Consider the below five queries joined using UNION operator.The final combined result set contains value from all the SQLs. Note the duplication removal and sorting of data.
SELECT 1 NUM FROM DUAL UNION SELECT 5 FROM DUAL UNION SELECT 3 FROM DUAL UNION SELECT 6 FROM DUAL UNION SELECT 3 FROM DUAL; NUM ------- 1 3 5 6
To be noted, the columns selected in the SELECT queries must be of compatible data type. Oracle throws an error message when the rule is violated.
SELECT TO_DATE(''12-OCT-03'') FROM DUAL UNION SELECT ''13-OCT-03'' FROM DUAL; SELECT TO_DATE(''12-OCT-03'') FROM DUAL * ERROR at line 1: ORA-01790: expression must have same datatype as corresponding expression
UNION ALL
UNION and UNION ALL are similar in their functioning with a slight difference. But UNION ALL gives the result set without removing duplication and sorting the data. For example,in above query UNION is replaced by UNION ALL to see the effect.
Consider the query demonstrated in UNION section. Note the difference in the output which is generated without sorting and deduplication.

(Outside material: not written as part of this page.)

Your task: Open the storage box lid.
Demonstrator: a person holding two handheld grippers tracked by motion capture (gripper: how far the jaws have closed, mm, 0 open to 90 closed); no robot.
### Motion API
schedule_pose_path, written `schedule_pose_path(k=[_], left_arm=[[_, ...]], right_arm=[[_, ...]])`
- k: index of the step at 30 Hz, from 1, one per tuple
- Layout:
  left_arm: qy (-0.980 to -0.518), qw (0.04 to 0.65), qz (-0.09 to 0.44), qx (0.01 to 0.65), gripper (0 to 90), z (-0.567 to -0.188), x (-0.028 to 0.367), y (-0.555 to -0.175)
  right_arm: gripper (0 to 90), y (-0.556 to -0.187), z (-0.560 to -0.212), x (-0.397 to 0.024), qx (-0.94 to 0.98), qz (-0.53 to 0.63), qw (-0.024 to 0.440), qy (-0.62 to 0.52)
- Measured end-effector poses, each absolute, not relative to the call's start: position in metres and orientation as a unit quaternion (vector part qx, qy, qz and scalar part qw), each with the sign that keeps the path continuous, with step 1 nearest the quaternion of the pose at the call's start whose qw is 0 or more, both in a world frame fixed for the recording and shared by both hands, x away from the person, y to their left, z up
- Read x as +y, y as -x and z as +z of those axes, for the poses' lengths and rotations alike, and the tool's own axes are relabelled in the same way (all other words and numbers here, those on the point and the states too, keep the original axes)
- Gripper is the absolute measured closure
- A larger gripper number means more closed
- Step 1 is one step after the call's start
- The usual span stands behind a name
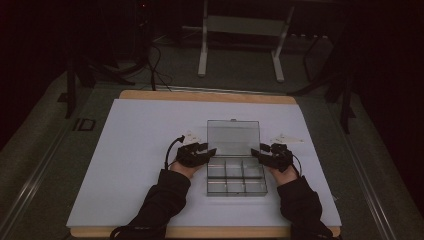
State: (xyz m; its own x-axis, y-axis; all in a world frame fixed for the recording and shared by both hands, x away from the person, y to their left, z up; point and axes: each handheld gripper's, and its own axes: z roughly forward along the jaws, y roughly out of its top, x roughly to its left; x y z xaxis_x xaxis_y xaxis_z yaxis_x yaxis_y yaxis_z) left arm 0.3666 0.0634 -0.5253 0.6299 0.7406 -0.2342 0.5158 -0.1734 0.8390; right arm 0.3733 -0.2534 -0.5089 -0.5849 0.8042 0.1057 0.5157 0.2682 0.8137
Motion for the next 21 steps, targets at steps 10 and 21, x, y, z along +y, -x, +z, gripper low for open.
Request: schedule_pose_path(k=[10,21], left_arm=[[-0.757,0.487,0.11,0.421,52.8,-0.528,0.062,-0.369],[-0.777,0.488,0.11,0.382,15.4,-0.517,0.058,-0.364]], right_arm=[[49.3,-0.376,-0.511,-0.251,0.779,0.422,0.166,-0.432],[35.7,-0.377,-0.504,-0.253,0.786,0.421,0.162,-0.422]])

SELECT 1 NUM FROM DUAL UNION ALL SELECT 5 FROM DUAL UNION ALL SELECT 3 FROM DUAL UNION ALL SELECT 6 FROM DUAL UNION ALL SELECT 3 FROM DUAL; NUM ------- 1 5 3 6 3
INTERSECT
Using INTERSECT operator, Oracle displays the common rows from both the SELECT statements, with no duplicates and data arranged in sorted order (ascending by default).
For example,the below SELECT query retrieves the salary which are common in department 10 and 20.As per ISO SQL Standards, INTERSECT is above others in precedence of evaluation of set operators but this is not still incorporated by Oracle.
SELECT SALARY FROM employees WHERE DEPARTMENT_ID = 10 INTRESECT SELECT SALARY FROM employees WHERE DEPARTMENT_ID = 20 SALARY --------- 1500 1200 2000
MINUS
Minus operator displays the rows which are present in the first query but absent in the second query, with no duplicates and data arranged in ascending order by default.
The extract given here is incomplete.